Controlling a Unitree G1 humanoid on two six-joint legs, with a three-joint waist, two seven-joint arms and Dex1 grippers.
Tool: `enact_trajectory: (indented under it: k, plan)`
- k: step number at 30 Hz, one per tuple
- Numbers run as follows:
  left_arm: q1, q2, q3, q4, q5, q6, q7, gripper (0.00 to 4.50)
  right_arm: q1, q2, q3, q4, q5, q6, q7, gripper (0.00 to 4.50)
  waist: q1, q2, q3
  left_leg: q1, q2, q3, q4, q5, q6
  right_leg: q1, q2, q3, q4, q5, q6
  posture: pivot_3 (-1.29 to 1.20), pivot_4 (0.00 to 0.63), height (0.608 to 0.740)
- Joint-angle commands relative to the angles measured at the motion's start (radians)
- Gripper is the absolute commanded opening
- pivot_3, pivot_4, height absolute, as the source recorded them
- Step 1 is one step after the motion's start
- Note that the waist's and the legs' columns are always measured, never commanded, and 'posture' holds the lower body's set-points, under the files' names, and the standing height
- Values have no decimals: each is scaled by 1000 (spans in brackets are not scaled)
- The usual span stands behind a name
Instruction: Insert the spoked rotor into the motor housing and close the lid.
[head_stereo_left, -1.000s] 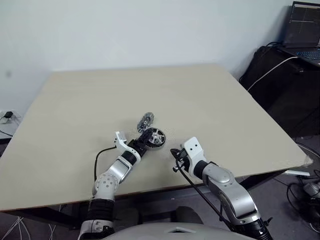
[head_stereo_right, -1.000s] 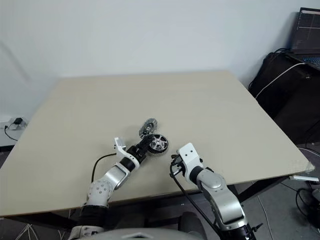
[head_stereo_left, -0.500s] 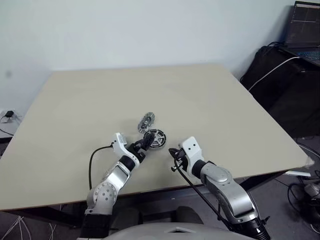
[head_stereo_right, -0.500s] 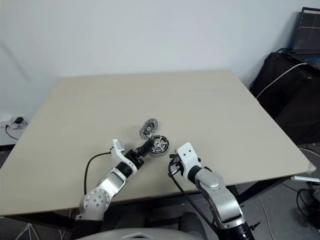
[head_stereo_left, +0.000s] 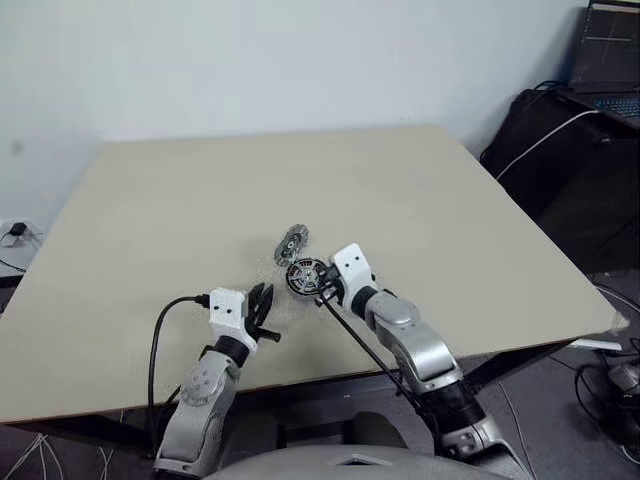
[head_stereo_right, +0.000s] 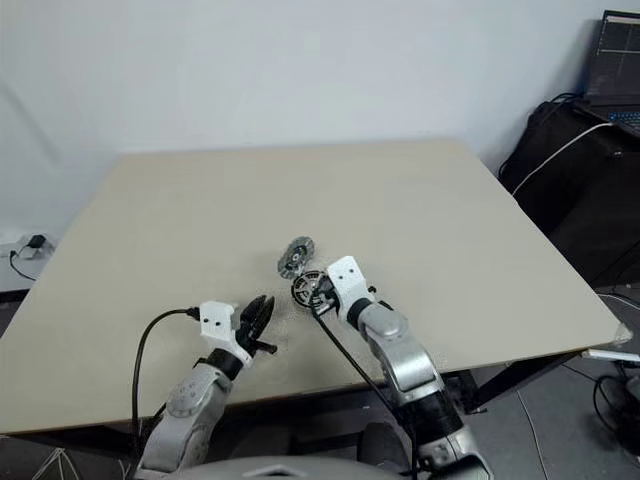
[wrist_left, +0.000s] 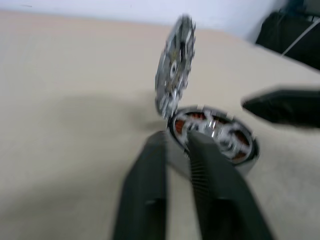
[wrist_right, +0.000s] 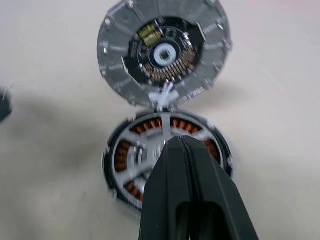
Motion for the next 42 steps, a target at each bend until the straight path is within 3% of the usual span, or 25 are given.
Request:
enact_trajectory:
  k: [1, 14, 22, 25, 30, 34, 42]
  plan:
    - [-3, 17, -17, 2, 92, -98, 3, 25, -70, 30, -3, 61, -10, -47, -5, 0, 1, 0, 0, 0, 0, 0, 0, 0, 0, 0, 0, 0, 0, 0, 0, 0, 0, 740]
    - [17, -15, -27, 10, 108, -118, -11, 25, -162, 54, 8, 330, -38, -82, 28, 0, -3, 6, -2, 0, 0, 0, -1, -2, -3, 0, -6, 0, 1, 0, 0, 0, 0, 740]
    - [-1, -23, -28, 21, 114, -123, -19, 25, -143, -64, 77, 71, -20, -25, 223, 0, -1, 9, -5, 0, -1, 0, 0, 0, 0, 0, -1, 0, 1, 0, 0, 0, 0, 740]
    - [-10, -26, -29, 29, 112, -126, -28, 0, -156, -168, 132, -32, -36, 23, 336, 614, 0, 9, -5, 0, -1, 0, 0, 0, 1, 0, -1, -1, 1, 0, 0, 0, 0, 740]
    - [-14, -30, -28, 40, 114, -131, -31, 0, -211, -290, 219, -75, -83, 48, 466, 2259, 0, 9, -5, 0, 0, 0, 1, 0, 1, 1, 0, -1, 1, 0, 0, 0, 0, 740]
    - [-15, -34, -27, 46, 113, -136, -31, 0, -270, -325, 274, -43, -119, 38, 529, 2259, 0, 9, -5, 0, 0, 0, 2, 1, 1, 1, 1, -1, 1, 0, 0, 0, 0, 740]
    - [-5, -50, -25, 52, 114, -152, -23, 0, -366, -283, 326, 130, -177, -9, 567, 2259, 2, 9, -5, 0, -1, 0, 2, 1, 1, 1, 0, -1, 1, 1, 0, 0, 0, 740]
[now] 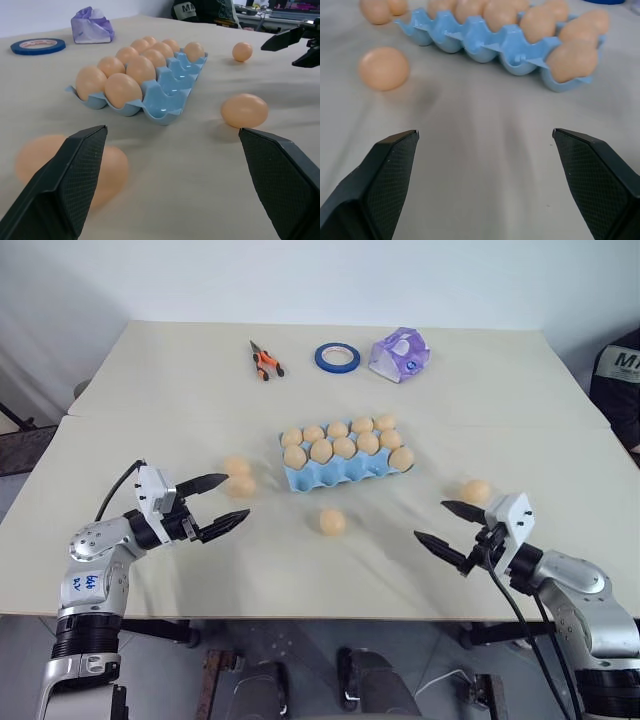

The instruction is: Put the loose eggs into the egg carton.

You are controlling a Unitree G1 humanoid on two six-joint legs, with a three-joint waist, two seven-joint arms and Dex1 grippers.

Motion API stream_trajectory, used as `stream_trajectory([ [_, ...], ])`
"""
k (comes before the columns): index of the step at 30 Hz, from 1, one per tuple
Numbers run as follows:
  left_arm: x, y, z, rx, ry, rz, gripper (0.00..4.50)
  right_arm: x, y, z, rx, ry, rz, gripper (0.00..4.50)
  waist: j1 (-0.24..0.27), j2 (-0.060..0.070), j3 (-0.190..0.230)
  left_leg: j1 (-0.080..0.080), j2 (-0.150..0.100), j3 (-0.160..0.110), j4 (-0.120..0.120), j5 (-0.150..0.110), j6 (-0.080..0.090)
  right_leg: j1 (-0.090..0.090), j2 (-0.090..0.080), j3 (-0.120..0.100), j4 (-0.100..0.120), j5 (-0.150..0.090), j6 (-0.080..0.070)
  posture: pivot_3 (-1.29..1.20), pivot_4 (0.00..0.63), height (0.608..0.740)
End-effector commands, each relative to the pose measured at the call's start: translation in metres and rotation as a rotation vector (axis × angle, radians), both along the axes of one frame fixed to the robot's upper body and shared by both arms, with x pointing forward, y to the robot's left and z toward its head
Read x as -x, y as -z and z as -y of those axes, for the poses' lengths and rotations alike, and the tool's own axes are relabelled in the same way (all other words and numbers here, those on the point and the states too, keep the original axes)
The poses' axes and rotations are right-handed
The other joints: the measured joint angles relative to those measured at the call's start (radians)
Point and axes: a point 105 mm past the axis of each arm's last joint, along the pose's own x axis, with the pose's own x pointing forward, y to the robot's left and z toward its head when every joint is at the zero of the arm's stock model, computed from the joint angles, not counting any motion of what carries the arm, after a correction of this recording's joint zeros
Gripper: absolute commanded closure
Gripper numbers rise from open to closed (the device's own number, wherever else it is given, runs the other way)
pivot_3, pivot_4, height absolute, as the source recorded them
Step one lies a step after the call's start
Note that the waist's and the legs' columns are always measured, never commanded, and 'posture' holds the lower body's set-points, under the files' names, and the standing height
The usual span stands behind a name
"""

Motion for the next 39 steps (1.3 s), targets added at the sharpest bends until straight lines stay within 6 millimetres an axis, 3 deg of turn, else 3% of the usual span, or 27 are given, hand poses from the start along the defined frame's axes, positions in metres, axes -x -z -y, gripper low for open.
stream_trajectory([
  [1, 0.002, -0.012, 0.008, 0.005, 0.061, 0.02, 0.02, -0.007, -0.026, 0.03, 0.034, 0.174, 0.093, 0.0, 0.0, 0.0, 0.0, 0.0, 0.0, 0.0, 0.0, 0.0, 0.0, 0.0, 0.0, 0.0, 0.0, 0.0, 0.0, 0.0, 0.15, 0.74],
  [8, 0.008, -0.015, 0.021, -0.019, 0.186, 0.038, 0.02, -0.025, -0.026, 0.068, -0.014, 0.516, 0.088, 0.0, -0.004, 0.0, 0.0, 0.0, 0.0, 0.0, 0.0, 0.0, 0.0, 0.0, 0.0, 0.001, 0.0, 0.0, 0.0, 0.0, 0.15, 0.74],
  [16, 0.006, -0.018, 0.03, -0.032, 0.237, 0.061, 0.02, -0.06, -0.001, 0.053, -0.148, 0.582, -0.042, 0.0, -0.005, 0.002, 0.0, 0.0, 0.0, 0.001, 0.0, 0.002, 0.001, -0.001, 0.0, 0.001, 0.001, 0.0, 0.0, 0.0, 0.15, 0.74],
  [25, 0.003, -0.021, 0.027, -0.031, 0.201, 0.076, 0.02, -0.075, 0.013, 0.054, -0.111, 0.622, -0.07, 0.0, -0.004, 0.002, 0.0, -0.001, -0.001, 0.001, 0.0, 0.002, 0.001, -0.001, 0.0, 0.001, 0.0, 0.0, 0.0, 0.0, 0.15, 0.74],
  [28, 0.004, -0.022, 0.024, -0.027, 0.184, 0.08, 0.0, -0.072, 0.006, 0.052, -0.1, 0.603, -0.041, 0.6, -0.005, 0.002, 0.0, -0.001, -0.001, 0.001, 0.0, 0.002, 0.002, -0.001, 0.0, 0.001, 0.001, 0.0, 0.0, 0.0, 0.15, 0.74],
  [32, 0.004, -0.02, 0.023, -0.026, 0.172, 0.081, 0.0, -0.069, -0.004, 0.048, -0.096, 0.581, -0.011, 1.95, -0.007, 0.002, 0.0, -0.001, -0.001, 0.001, 0.0, 0.002, 0.001, -0.001, 0.001, 0.001, 0.001, 0.0, 0.0, 0.0, 0.15, 0.74],
  [36, 0.003, -0.019, 0.025, -0.021, 0.168, 0.083, 0.0, -0.069, -0.016, 0.041, -0.099, 0.54, 0.022, 2.12, -0.005, 0.002, 0.0, -0.001, -0.001, 0.001, 0.0, 0.002, 0.001, -0.001, 0.001, 0.001, 0.001, 0.0, 0.0, 0.0, 0.15, 0.74],
  [39, 0.002, -0.019, 0.025, -0.019, 0.16, 0.088, 0.0, -0.072, -0.039, 0.023, -0.113, 0.477, 0.065, 2.12, -0.007, 0.003, 0.0, -0.001, -0.001, 0.001, 0.0, 0.002, 0.001, -0.001, 0.001, 0.001, 0.001, 0.0, 0.0, 0.0, 0.15, 0.74],
])
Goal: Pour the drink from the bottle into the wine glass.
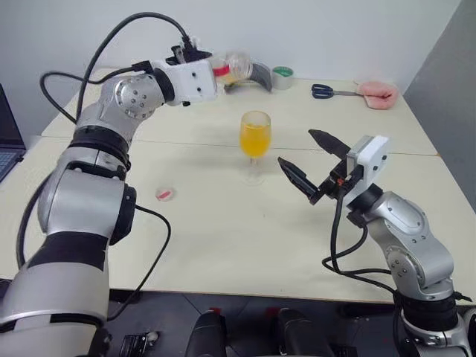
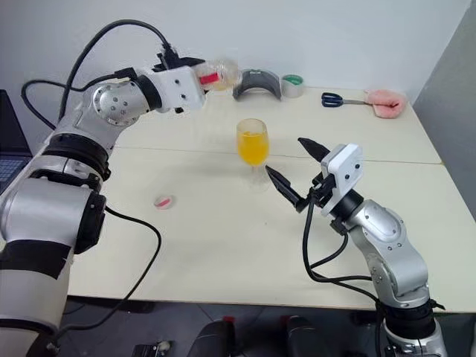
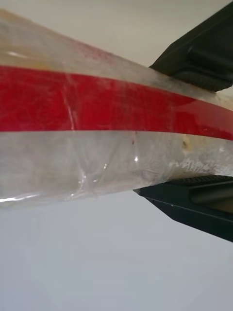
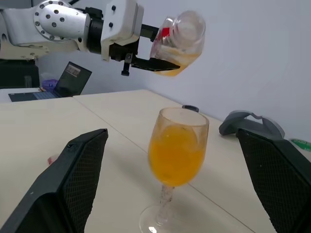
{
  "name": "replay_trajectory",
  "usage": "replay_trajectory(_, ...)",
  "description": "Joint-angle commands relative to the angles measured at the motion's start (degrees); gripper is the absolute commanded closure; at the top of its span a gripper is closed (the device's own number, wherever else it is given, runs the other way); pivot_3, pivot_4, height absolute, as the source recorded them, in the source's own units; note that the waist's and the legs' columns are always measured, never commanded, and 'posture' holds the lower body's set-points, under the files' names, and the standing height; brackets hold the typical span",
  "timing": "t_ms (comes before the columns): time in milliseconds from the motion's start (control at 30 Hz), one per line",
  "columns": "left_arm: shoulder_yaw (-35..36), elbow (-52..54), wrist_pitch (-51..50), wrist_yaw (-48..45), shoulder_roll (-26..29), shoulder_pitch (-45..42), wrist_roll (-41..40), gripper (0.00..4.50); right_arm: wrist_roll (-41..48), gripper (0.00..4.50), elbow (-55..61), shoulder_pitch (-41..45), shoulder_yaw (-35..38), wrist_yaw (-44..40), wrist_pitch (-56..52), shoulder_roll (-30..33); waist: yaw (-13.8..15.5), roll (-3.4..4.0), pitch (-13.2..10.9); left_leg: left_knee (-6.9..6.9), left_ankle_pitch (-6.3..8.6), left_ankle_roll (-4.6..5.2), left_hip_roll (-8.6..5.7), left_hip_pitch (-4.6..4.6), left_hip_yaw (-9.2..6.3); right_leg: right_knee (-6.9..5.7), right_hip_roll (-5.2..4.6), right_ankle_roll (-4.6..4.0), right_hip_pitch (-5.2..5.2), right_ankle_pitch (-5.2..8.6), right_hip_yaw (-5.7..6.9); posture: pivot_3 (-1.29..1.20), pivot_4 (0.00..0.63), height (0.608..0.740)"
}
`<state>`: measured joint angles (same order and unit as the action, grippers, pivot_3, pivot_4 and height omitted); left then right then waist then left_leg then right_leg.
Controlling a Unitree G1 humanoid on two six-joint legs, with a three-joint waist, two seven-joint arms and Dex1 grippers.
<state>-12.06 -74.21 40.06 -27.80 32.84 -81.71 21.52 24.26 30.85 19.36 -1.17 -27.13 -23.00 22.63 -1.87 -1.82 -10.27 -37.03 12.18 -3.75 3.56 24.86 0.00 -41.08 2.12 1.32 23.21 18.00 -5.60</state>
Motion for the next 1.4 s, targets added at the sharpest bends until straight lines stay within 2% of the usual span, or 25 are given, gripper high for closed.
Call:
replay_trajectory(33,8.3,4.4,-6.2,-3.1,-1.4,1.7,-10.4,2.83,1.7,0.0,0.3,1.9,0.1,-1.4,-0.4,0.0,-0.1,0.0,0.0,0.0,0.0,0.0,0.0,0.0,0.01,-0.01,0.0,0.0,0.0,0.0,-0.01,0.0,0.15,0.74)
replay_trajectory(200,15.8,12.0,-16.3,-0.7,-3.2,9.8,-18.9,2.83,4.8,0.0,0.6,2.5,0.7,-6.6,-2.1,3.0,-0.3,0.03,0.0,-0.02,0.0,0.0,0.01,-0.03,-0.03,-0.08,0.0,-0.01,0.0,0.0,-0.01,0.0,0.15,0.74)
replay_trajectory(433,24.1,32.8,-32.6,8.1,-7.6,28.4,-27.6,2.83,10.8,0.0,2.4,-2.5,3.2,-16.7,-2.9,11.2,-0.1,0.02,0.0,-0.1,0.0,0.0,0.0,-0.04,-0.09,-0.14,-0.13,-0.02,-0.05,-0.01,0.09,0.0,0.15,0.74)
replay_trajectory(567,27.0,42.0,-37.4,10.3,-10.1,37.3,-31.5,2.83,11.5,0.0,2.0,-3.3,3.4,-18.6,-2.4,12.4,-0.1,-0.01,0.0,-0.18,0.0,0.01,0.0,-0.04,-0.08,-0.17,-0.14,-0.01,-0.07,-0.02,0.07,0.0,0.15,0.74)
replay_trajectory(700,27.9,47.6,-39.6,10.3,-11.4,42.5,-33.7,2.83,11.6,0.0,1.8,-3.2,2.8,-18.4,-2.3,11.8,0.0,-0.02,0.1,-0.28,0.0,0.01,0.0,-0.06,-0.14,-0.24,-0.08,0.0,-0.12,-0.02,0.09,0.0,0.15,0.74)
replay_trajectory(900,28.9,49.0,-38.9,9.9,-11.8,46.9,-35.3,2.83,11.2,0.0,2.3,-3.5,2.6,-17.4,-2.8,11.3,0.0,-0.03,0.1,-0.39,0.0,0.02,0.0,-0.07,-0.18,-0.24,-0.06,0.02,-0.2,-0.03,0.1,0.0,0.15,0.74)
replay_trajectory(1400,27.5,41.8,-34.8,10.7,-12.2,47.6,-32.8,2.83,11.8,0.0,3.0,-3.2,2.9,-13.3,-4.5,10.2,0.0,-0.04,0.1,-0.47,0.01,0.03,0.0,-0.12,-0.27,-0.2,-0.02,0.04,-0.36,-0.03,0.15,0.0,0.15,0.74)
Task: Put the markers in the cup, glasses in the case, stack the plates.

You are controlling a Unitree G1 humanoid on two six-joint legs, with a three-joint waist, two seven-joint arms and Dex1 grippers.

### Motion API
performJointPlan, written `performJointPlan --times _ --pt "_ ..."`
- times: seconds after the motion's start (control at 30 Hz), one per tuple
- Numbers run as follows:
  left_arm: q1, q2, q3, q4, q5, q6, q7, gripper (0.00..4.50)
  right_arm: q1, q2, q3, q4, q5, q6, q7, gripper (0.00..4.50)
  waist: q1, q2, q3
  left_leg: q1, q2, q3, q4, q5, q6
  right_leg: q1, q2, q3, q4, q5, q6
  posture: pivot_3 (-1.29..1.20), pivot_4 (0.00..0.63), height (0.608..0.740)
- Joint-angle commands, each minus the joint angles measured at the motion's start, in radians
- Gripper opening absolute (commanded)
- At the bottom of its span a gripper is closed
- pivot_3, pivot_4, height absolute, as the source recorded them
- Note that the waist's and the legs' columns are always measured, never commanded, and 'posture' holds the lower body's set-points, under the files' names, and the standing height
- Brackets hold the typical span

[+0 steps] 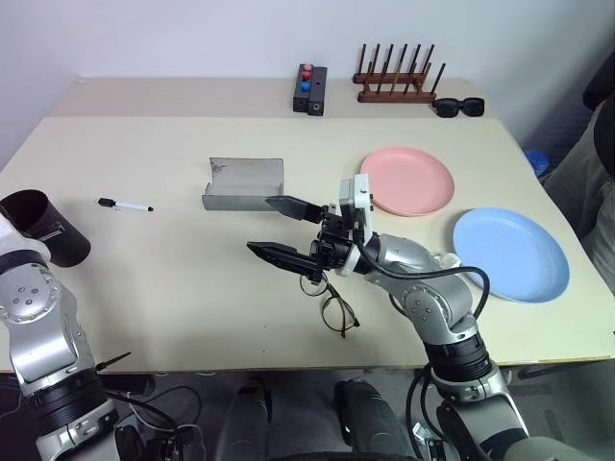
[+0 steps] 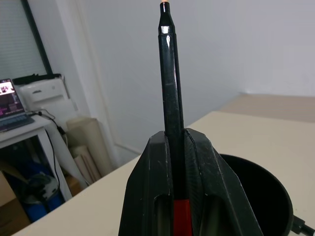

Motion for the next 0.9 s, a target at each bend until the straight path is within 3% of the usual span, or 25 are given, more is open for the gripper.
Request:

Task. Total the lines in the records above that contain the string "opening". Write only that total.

Solution to the exercise. 2